**Task directions**
Show all the lines in the data below that include the word "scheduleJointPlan".

(Stored records)
□ □ □ □ □
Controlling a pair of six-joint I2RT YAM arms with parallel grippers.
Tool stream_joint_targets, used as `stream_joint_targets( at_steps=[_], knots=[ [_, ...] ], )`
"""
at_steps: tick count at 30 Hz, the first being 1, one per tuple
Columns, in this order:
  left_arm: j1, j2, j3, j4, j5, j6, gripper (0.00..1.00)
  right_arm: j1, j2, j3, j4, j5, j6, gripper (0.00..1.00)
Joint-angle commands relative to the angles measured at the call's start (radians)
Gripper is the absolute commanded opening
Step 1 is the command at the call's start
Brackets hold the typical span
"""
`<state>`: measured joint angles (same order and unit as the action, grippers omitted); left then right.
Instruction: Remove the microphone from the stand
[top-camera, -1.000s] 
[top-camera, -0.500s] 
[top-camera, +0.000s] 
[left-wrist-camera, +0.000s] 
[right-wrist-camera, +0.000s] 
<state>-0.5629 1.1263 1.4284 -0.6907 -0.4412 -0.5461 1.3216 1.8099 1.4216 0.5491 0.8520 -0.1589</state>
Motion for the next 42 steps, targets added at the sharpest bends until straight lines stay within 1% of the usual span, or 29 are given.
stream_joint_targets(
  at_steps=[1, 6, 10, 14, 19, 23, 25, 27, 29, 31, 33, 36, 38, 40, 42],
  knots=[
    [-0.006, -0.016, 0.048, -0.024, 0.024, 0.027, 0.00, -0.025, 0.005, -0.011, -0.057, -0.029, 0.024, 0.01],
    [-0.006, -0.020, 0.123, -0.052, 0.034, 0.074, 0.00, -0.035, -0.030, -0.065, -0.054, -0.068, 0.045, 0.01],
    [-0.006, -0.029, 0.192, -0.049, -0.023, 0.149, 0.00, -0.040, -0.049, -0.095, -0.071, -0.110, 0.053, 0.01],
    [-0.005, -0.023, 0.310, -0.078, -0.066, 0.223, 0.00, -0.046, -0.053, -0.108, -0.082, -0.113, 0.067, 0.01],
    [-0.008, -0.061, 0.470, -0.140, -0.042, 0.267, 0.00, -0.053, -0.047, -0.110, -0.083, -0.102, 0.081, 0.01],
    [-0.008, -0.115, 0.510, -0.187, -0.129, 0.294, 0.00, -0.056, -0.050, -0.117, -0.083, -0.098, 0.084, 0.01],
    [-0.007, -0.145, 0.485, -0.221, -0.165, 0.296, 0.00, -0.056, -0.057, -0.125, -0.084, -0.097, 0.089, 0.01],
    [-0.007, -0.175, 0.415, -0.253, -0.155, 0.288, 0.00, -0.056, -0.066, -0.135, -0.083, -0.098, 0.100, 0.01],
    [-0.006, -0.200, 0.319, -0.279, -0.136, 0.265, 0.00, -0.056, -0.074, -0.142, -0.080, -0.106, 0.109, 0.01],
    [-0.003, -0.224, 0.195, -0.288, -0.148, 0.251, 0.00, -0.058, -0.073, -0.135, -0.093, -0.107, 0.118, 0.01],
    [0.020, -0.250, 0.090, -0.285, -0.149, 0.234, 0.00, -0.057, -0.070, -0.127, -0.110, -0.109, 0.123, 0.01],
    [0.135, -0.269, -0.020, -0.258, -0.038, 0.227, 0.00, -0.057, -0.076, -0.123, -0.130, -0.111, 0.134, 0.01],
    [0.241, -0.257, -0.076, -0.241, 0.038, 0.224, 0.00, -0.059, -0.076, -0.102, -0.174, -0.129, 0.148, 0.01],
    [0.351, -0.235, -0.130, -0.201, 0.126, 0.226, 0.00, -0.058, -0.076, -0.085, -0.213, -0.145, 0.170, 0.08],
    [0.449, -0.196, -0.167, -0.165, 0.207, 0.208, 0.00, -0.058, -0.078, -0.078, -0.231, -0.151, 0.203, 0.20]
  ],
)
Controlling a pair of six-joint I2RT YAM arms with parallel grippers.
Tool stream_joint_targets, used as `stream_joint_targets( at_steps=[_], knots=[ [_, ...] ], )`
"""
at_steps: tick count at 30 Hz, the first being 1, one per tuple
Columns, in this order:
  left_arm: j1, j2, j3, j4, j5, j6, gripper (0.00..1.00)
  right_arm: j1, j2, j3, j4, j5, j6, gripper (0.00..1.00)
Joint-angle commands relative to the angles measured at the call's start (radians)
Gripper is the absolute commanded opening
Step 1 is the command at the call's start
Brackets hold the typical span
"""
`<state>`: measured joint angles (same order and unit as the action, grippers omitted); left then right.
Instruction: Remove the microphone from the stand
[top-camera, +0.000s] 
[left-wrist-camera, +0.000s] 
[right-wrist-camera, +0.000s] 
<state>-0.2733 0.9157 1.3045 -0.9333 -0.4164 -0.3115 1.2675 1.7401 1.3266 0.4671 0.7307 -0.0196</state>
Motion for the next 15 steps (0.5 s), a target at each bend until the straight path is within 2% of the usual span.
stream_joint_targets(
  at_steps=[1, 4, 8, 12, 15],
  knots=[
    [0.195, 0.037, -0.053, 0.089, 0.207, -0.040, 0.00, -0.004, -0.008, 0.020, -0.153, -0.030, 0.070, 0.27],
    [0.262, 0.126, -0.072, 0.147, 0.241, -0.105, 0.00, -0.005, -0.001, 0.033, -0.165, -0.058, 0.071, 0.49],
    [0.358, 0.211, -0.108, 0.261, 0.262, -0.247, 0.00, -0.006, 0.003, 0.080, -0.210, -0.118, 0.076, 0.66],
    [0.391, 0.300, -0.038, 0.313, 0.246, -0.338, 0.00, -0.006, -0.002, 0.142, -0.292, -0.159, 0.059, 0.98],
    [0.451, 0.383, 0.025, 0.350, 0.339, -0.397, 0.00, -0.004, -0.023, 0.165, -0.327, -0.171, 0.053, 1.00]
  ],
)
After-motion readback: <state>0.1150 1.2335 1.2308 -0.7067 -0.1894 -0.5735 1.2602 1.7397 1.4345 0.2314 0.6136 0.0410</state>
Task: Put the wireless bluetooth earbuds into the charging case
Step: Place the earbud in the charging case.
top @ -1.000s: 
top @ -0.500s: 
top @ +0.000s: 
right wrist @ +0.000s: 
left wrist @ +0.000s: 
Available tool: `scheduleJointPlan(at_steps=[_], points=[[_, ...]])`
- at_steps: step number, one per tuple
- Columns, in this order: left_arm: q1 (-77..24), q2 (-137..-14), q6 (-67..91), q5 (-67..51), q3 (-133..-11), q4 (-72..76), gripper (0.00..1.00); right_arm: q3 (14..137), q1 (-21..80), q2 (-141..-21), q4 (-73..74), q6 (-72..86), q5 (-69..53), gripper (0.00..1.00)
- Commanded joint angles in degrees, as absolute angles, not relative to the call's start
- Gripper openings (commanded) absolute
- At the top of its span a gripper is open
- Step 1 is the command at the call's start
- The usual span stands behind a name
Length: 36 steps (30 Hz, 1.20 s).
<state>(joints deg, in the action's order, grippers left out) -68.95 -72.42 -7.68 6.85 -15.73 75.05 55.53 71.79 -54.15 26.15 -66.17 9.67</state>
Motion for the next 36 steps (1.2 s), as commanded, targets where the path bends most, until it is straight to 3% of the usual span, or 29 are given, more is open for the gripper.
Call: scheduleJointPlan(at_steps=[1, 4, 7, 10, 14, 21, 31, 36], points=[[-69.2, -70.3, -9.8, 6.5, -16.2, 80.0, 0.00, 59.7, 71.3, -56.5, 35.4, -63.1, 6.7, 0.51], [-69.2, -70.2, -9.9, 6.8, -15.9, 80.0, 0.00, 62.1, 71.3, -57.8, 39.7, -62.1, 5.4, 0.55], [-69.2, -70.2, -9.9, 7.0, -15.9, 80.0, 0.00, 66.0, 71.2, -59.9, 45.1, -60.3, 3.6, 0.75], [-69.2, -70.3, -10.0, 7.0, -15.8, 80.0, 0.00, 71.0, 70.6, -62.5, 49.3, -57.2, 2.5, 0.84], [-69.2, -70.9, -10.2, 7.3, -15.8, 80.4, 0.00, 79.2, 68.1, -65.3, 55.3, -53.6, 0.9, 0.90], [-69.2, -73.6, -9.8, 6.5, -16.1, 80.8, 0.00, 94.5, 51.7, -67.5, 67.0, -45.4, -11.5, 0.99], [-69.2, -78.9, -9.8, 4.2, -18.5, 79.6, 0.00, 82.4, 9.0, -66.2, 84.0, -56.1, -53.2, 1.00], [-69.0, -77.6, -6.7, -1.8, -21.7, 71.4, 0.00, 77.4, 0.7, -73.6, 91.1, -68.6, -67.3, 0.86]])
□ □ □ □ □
**Exercise result**
Available tool: `scheduleJointPlan(at_steps=[_], points=[[_, ...]])`
Call: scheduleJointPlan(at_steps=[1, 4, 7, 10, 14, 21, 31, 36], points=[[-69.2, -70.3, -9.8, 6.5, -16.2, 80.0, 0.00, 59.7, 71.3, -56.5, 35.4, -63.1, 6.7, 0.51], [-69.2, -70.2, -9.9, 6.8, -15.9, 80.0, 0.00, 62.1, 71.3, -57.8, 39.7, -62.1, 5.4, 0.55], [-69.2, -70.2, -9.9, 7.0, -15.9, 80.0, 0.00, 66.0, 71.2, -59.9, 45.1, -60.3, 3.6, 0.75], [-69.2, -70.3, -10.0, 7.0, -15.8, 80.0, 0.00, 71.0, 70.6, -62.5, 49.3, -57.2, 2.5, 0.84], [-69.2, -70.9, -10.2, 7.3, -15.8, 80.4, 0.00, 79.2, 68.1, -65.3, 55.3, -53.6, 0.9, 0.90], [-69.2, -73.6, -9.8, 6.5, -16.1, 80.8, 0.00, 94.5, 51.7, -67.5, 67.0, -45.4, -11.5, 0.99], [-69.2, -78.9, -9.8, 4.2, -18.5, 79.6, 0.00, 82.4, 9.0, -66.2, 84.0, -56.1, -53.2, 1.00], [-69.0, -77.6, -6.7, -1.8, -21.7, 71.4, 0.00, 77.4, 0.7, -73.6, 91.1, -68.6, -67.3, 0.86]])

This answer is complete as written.